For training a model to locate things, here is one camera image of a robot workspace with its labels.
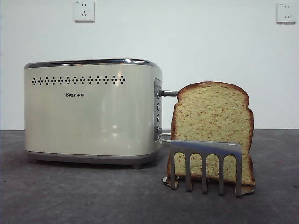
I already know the cream two-slot toaster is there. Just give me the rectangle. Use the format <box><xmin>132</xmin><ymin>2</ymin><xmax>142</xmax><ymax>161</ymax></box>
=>
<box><xmin>24</xmin><ymin>58</ymin><xmax>164</xmax><ymax>170</ymax></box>

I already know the white wall socket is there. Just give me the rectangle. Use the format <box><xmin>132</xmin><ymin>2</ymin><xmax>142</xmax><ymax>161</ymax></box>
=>
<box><xmin>74</xmin><ymin>0</ymin><xmax>96</xmax><ymax>23</ymax></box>
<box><xmin>276</xmin><ymin>2</ymin><xmax>297</xmax><ymax>25</ymax></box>

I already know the silver metal toast rack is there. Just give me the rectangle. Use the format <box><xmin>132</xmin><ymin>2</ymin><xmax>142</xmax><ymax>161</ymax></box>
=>
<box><xmin>162</xmin><ymin>140</ymin><xmax>256</xmax><ymax>199</ymax></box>

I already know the grey toaster lever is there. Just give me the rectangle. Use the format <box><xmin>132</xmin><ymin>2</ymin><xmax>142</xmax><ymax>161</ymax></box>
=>
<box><xmin>157</xmin><ymin>89</ymin><xmax>178</xmax><ymax>98</ymax></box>

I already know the white toaster power cable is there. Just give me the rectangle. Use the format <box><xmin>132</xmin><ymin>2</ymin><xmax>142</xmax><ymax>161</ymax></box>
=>
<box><xmin>160</xmin><ymin>132</ymin><xmax>173</xmax><ymax>144</ymax></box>

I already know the bread slice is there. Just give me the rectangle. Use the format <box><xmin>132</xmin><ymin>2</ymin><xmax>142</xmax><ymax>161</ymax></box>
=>
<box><xmin>164</xmin><ymin>81</ymin><xmax>256</xmax><ymax>187</ymax></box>

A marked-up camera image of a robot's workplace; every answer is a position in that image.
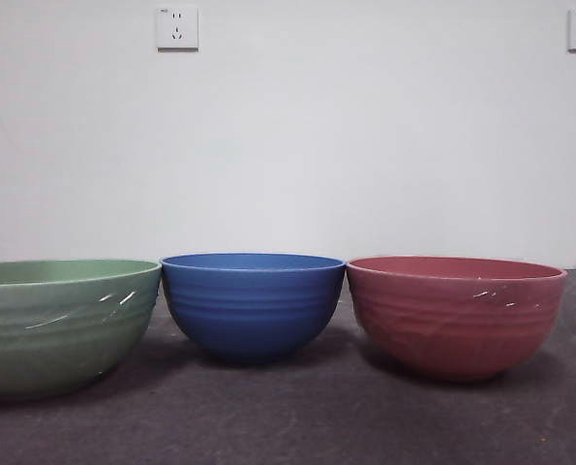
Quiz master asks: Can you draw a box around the red ribbed bowl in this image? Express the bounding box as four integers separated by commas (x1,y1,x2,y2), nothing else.
346,255,569,385

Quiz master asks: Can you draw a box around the green ribbed bowl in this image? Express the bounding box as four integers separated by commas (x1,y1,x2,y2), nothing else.
0,258,164,401

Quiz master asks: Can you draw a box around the blue ribbed bowl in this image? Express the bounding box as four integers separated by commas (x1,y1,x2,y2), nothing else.
159,252,347,366

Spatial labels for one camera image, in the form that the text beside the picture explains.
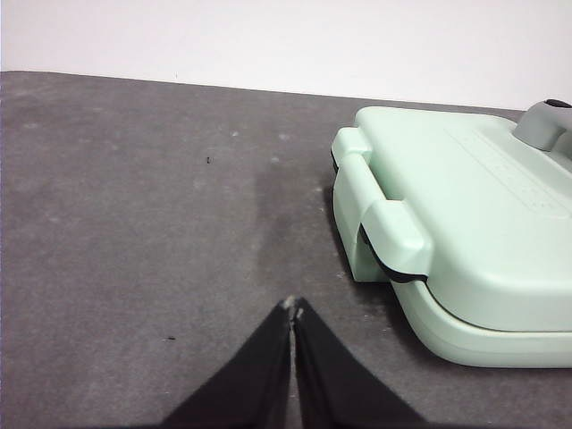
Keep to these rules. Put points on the mint green hinged griddle cover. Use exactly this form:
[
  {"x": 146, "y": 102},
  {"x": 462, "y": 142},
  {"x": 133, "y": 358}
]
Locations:
[{"x": 469, "y": 201}]

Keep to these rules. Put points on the mint green breakfast machine base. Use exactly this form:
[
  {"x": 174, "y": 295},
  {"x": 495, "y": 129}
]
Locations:
[{"x": 469, "y": 348}]

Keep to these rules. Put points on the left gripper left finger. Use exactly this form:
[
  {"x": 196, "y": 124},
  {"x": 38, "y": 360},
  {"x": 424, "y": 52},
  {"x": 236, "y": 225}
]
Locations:
[{"x": 250, "y": 384}]

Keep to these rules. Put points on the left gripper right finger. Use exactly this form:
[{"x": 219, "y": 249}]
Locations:
[{"x": 339, "y": 384}]

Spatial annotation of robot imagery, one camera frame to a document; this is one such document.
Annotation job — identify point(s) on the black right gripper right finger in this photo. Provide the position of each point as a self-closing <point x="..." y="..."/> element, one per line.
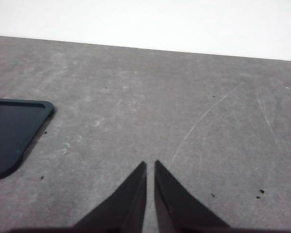
<point x="184" y="213"/>

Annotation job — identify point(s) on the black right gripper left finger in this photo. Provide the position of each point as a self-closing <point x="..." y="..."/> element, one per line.
<point x="121" y="213"/>

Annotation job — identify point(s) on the dark rectangular tray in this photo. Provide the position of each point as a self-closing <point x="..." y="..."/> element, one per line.
<point x="12" y="136"/>

+ + + +

WHAT IS REQUIRED: Without altering anything, output all the lines above but none of the images.

TASK RESPONSE:
For training a model to locate things, here is one camera image of a robot workspace with its labels.
I already know the cream two-slot toaster is there. Just give me the rectangle. Use the format <box><xmin>132</xmin><ymin>2</ymin><xmax>142</xmax><ymax>161</ymax></box>
=>
<box><xmin>24</xmin><ymin>58</ymin><xmax>164</xmax><ymax>170</ymax></box>

I already know the white wall socket is there. Just give me the rectangle. Use the format <box><xmin>132</xmin><ymin>2</ymin><xmax>142</xmax><ymax>161</ymax></box>
=>
<box><xmin>74</xmin><ymin>0</ymin><xmax>96</xmax><ymax>23</ymax></box>
<box><xmin>276</xmin><ymin>2</ymin><xmax>297</xmax><ymax>25</ymax></box>

I already know the silver metal toast rack is there. Just give me the rectangle. Use the format <box><xmin>132</xmin><ymin>2</ymin><xmax>142</xmax><ymax>161</ymax></box>
=>
<box><xmin>162</xmin><ymin>140</ymin><xmax>256</xmax><ymax>199</ymax></box>

I already know the grey toaster lever is there. Just give me the rectangle. Use the format <box><xmin>132</xmin><ymin>2</ymin><xmax>142</xmax><ymax>161</ymax></box>
=>
<box><xmin>157</xmin><ymin>89</ymin><xmax>178</xmax><ymax>98</ymax></box>

I already know the white toaster power cable is there. Just give me the rectangle. Use the format <box><xmin>132</xmin><ymin>2</ymin><xmax>142</xmax><ymax>161</ymax></box>
=>
<box><xmin>160</xmin><ymin>132</ymin><xmax>173</xmax><ymax>144</ymax></box>

I already know the bread slice is there. Just give me the rectangle. Use the format <box><xmin>132</xmin><ymin>2</ymin><xmax>142</xmax><ymax>161</ymax></box>
=>
<box><xmin>164</xmin><ymin>81</ymin><xmax>256</xmax><ymax>187</ymax></box>

A marked-up camera image of a robot's workplace; every answer is a position in that image.
Quiz master asks: Can you draw a box around the red ribbed bowl in this image? Express the bounding box as four integers separated by commas (x1,y1,x2,y2), nothing else.
346,255,569,385

Quiz master asks: Can you draw a box around the green ribbed bowl in this image? Express the bounding box as four integers separated by commas (x1,y1,x2,y2), nothing else.
0,258,164,401

Quiz master asks: Can you draw a box around the blue ribbed bowl in this image? Express the bounding box as four integers separated by commas (x1,y1,x2,y2), nothing else.
159,252,347,366

Spatial labels for one camera image, in the form that the text beside the picture explains.
Keep to these rules. Put points on the mint green hinged griddle cover. Use exactly this form:
[
  {"x": 146, "y": 102},
  {"x": 462, "y": 142},
  {"x": 133, "y": 358}
]
Locations:
[{"x": 469, "y": 201}]

Keep to these rules. Put points on the mint green breakfast machine base. Use exactly this form:
[
  {"x": 174, "y": 295},
  {"x": 495, "y": 129}
]
Locations:
[{"x": 469, "y": 348}]

Keep to these rules. Put points on the left gripper left finger. Use exactly this form:
[
  {"x": 196, "y": 124},
  {"x": 38, "y": 360},
  {"x": 424, "y": 52},
  {"x": 236, "y": 225}
]
Locations:
[{"x": 250, "y": 384}]

Keep to these rules. Put points on the left gripper right finger. Use exactly this form:
[{"x": 219, "y": 249}]
Locations:
[{"x": 339, "y": 384}]

Spatial annotation of robot imagery, one camera frame to a document; this is one such document.
Annotation job — identify point(s) on the black right gripper right finger in this photo. Provide the position of each point as a self-closing <point x="..." y="..."/> element, one per line.
<point x="184" y="213"/>

Annotation job — identify point(s) on the black right gripper left finger in this photo. Provide the position of each point as a self-closing <point x="..." y="..."/> element, one per line.
<point x="121" y="213"/>

Annotation job — identify point(s) on the dark rectangular tray in this photo. Provide the position of each point as a self-closing <point x="..." y="..."/> element, one per line.
<point x="12" y="136"/>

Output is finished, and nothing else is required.